* [PATCH] postreload: Fix autoinc handling in reload_cse_move2add [PR94516]
@ 2020-04-07 22:55 Jakub Jelinek
2020-04-08 0:05 ` Jeff Law
0 siblings, 1 reply; 2+ messages in thread
From: Jakub Jelinek @ 2020-04-07 22:55 UTC (permalink / raw)
To: Jeff Law; +Cc: gcc-patches
Hi!
The following testcase shows two separate issues caused by the cselib
changes.
One is that through the cselib sp tracking improvements on
... r12 = rsp; rsp -= 8; push cst1; push cst2; push cst3; call
rsp += 32; rsp -= 8; push cst4; push cst5; push cst6; call
rsp += 32; rsp -= 8; push cst7; push cst8; push cst9; call
rsp += 32
reload_cse_simplify_set decides to optimize the rsp += 32 insns
into rsp = r12 because cselib figures that the r12 register holds the right
value.
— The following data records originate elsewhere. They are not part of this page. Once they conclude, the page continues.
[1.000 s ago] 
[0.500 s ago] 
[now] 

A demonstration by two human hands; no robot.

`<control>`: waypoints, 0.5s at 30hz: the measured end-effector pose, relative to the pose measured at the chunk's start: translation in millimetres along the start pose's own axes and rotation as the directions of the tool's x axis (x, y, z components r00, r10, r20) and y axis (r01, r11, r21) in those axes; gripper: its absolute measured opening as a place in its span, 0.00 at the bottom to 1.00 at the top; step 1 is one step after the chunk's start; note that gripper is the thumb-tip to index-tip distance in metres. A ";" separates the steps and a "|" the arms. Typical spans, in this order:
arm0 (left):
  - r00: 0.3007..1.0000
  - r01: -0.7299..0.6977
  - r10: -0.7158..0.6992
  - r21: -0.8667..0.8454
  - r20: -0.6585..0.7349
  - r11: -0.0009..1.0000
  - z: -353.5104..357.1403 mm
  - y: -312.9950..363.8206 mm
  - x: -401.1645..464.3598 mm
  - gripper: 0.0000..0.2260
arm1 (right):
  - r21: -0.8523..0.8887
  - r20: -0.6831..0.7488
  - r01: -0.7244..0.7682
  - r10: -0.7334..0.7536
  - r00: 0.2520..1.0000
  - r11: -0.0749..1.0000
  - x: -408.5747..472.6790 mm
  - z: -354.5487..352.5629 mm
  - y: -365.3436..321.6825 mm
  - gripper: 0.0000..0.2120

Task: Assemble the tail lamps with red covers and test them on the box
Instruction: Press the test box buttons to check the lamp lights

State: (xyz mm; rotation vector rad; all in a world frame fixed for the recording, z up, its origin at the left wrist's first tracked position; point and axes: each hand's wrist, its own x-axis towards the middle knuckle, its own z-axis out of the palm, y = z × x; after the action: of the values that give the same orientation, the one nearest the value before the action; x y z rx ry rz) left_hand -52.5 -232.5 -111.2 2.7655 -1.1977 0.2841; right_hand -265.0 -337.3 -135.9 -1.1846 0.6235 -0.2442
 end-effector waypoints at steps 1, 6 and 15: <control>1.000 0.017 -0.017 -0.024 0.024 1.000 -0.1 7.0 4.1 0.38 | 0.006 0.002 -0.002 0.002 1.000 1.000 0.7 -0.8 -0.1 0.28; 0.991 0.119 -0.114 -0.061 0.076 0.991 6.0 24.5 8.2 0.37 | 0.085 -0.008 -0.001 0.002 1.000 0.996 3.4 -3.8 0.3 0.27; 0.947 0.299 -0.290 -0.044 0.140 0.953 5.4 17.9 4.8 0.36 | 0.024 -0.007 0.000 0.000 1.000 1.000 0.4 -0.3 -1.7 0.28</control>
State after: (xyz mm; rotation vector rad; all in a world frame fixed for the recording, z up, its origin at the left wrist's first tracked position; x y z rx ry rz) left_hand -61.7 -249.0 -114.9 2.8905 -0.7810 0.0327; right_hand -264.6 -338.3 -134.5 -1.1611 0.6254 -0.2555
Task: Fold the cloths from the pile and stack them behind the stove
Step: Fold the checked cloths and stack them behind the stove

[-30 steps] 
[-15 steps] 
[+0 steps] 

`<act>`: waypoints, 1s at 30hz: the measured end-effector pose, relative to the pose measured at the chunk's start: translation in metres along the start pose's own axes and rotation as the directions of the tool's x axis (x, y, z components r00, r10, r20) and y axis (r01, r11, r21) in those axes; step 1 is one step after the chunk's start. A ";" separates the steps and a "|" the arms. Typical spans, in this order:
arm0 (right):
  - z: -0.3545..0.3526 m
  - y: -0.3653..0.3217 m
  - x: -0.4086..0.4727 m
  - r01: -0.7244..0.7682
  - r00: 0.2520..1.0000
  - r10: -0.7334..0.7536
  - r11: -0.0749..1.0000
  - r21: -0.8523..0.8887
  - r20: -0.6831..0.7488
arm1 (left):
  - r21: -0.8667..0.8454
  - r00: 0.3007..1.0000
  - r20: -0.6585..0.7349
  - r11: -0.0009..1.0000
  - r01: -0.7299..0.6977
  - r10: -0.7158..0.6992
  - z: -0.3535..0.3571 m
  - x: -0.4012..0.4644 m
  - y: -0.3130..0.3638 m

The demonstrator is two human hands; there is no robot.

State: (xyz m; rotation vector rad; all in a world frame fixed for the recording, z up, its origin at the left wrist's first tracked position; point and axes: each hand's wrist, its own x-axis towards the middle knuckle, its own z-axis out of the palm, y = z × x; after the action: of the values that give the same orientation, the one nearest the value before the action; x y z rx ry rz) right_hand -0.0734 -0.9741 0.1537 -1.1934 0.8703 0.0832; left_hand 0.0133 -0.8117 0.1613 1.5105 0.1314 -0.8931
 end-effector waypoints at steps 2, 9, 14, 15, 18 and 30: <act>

From the pure cost perspective that seems like a win and on its own
at least for -Os that would be beneficial, except that there are those
rsp -= 8 stack adjustments after it, where rsp += 32; rsp -= 8; is optimized
into rsp += 24; by the csa pass, but rsp = r12; rsp -= 8 can't. Dunno
what to do about this part, the PR has a hack in a comment.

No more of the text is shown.